However this design lead us to performance problems with large relations because we need to rewrite the entire content of the relation twice, one into a new heap and other into the WAL, so this project will change the current desing of the mechanism of change an unlogged table to logged without the need to rewrite the entire heap, but just by removing the init forks and if the wal_level != minimal we’ll write the contents to the WAL too.


** Benefits to the PostgreSQL Community **

The  “unlogged” tables feature was introduced by 9.1 version, and provide better write performance than regular tables (logged), but are not crash-safe.
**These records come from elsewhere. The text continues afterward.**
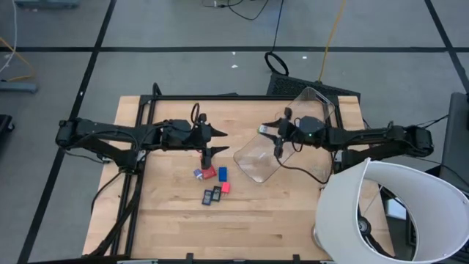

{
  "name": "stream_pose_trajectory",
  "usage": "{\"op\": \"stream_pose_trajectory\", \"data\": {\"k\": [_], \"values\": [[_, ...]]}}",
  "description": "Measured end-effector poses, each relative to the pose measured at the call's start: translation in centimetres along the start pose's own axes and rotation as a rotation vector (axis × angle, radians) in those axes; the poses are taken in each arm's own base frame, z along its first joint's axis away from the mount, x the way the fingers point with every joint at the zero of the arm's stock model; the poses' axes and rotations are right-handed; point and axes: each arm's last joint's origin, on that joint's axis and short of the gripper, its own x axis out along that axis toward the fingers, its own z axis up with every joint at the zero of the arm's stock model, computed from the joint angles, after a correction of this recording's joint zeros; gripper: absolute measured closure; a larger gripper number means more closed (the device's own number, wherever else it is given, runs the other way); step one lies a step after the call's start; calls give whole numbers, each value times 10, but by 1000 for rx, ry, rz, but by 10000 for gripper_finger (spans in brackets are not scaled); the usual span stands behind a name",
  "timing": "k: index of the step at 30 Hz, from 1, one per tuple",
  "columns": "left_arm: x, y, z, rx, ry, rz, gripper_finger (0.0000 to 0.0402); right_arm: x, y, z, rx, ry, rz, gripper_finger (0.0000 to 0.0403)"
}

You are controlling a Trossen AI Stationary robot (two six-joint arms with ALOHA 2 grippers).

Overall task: Pick & Place Office items
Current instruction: Put the green charger adapter into the right transparent bin

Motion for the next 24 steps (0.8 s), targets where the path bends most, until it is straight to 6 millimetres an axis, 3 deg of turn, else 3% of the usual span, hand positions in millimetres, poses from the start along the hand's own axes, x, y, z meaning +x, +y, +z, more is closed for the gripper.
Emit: {"op": "stream_pose_trajectory", "data": {"k": [9,24], "values": [[2,0,-4,-22,27,-1,190,-21,-23,-16,29,204,-316,277],[7,2,-28,-81,71,20,190,-36,-64,-46,272,430,-610,277]]}}
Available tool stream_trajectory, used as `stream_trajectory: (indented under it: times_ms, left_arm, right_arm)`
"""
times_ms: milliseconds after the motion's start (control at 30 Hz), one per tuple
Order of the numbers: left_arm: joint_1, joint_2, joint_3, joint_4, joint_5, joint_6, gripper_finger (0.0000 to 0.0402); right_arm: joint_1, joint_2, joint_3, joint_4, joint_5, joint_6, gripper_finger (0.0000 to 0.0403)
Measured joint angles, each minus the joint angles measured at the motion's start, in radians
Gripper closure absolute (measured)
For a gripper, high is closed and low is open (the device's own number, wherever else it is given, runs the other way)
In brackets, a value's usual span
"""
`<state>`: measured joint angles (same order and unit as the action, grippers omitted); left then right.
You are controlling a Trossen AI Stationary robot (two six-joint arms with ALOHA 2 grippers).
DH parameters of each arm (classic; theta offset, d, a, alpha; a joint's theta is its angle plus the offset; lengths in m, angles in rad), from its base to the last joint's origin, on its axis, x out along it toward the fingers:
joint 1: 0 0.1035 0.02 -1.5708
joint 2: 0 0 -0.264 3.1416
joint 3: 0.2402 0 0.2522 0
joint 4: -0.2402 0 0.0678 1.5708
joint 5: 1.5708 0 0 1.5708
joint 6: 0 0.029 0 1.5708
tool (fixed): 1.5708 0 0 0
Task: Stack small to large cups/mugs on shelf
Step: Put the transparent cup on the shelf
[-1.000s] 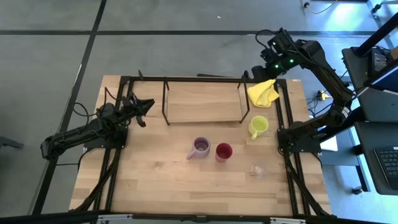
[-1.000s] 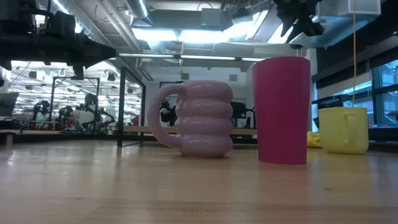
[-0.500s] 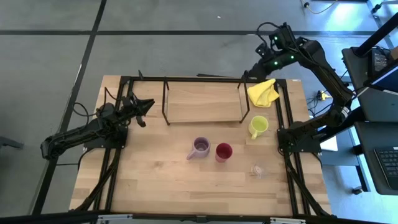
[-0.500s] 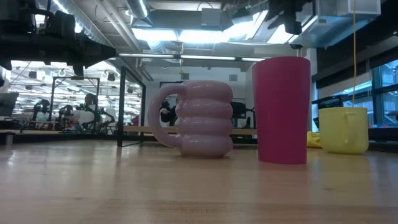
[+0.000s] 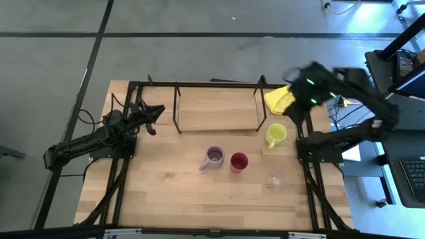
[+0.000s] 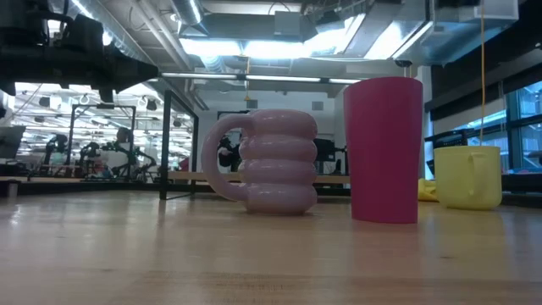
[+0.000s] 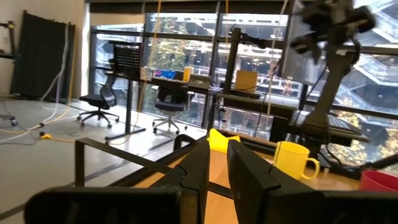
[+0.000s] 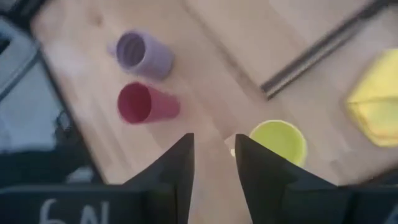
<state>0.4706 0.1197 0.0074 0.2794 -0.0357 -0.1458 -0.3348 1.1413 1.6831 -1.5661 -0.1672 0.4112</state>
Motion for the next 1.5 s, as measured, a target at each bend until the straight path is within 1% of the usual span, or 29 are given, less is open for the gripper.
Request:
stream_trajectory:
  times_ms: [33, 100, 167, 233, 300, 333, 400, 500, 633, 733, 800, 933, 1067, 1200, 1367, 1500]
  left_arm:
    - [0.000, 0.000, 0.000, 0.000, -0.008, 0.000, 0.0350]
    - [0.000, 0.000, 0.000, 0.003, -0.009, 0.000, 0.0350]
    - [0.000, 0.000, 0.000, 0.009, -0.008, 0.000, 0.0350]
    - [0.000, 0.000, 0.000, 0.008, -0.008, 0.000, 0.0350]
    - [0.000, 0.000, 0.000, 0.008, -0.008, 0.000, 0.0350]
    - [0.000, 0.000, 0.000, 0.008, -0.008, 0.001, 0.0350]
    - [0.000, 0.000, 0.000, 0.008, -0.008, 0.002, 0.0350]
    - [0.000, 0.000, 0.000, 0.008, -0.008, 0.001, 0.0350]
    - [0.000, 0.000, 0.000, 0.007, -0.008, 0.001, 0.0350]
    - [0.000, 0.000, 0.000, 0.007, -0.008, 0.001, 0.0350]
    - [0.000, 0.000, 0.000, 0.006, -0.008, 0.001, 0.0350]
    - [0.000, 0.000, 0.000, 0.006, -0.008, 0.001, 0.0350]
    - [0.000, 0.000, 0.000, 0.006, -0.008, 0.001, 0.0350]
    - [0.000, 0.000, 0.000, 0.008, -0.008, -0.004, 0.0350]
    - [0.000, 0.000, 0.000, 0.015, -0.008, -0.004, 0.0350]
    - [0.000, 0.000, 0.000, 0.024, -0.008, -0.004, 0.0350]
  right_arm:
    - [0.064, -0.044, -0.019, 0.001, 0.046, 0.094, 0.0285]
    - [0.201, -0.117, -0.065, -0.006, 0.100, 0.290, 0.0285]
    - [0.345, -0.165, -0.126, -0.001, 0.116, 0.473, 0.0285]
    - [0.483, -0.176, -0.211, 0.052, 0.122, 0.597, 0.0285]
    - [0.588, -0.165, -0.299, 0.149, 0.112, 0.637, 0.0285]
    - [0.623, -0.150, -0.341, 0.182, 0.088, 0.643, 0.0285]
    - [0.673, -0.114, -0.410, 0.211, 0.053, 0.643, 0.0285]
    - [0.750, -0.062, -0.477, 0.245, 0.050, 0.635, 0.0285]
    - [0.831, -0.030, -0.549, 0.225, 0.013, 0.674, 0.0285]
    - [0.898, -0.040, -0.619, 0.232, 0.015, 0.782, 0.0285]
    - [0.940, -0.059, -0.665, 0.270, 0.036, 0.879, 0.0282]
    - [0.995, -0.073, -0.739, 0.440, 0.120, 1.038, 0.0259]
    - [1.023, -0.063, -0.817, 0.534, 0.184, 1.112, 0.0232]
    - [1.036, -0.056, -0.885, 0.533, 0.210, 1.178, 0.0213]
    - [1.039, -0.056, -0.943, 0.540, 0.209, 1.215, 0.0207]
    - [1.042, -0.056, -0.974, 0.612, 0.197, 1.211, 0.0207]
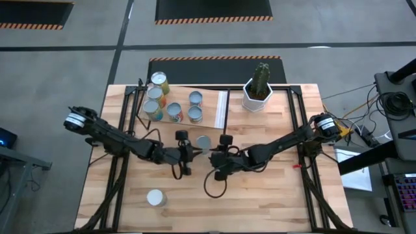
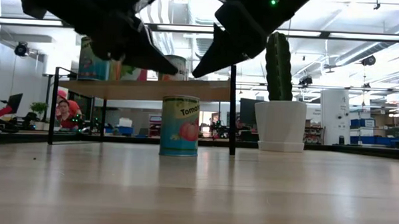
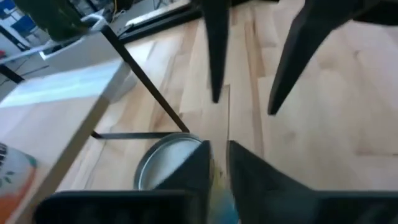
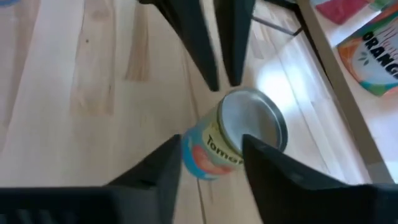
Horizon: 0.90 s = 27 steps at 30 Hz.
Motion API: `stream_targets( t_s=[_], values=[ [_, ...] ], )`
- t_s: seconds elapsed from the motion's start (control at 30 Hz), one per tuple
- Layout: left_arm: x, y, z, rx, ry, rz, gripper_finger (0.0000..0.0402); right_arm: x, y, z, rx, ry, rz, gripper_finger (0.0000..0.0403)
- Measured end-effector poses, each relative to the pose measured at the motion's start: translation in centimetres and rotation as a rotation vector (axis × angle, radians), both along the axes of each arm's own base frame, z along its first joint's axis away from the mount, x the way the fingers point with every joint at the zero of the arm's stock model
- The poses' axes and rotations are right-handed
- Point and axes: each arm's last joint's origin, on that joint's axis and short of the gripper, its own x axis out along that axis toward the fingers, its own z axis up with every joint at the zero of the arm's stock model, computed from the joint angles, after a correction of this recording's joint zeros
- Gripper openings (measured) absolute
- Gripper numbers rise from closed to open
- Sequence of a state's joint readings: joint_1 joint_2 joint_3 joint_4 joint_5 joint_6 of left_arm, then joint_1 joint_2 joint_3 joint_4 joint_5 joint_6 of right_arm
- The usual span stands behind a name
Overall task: Pick and place cans onto a shelf
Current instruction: Put the canned tomatoes on the shelf
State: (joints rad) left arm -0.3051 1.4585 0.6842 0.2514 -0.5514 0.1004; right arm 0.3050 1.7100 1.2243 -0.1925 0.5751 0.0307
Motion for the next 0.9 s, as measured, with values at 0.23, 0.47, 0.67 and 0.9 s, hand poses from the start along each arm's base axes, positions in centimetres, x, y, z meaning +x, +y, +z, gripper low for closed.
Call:
stream_targets(
  t_s=[0.23,0.47,0.67,0.9],
  values=[
    [0.9,0.4,-1.4,0.019,0.016,0.052,0.0016,-0.3,0.1,-0.3,-0.018,0.042,0.008,0.0042],
    [1.4,1.2,-2.2,0.039,0.031,0.118,0.0002,-0.4,0.1,-0.3,-0.018,0.048,0.01,0.001],
    [1.5,1.0,-2.4,-0.024,0.039,0.066,0.0,-0.4,0.1,-0.3,-0.02,0.054,0.01,0.0009],
    [1.4,0.6,-2.1,-0.135,0.032,-0.002,0.0,-0.5,0.1,-0.4,-0.017,0.06,0.005,0.0009]
  ],
)
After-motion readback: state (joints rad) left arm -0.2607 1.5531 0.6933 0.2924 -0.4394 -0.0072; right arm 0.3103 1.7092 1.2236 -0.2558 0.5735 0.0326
Their contents are automatically discarded (cleared) if the server crashes. Also, their contents do not propagate to standby servers.

We already have a way to change an unlogged table to logged using “ALTER TABLE name SET LOGGED” developed last year during the GSoC2014, now during the GSoC2015 we’ll redesing the internals to improve the I/O performance of this feature removing the need of rewrite the entire heap into a new relfilenode.

The are a good idea about the desing here [4], but I’ll discuss the design with my mentor to implement this improvement.


** Additional Goals **

The main goal of this project is improve the performance of the ALTER TABLE name SET {LOGGED|UNLOGGED}, but we can expand this propostal to more related goals.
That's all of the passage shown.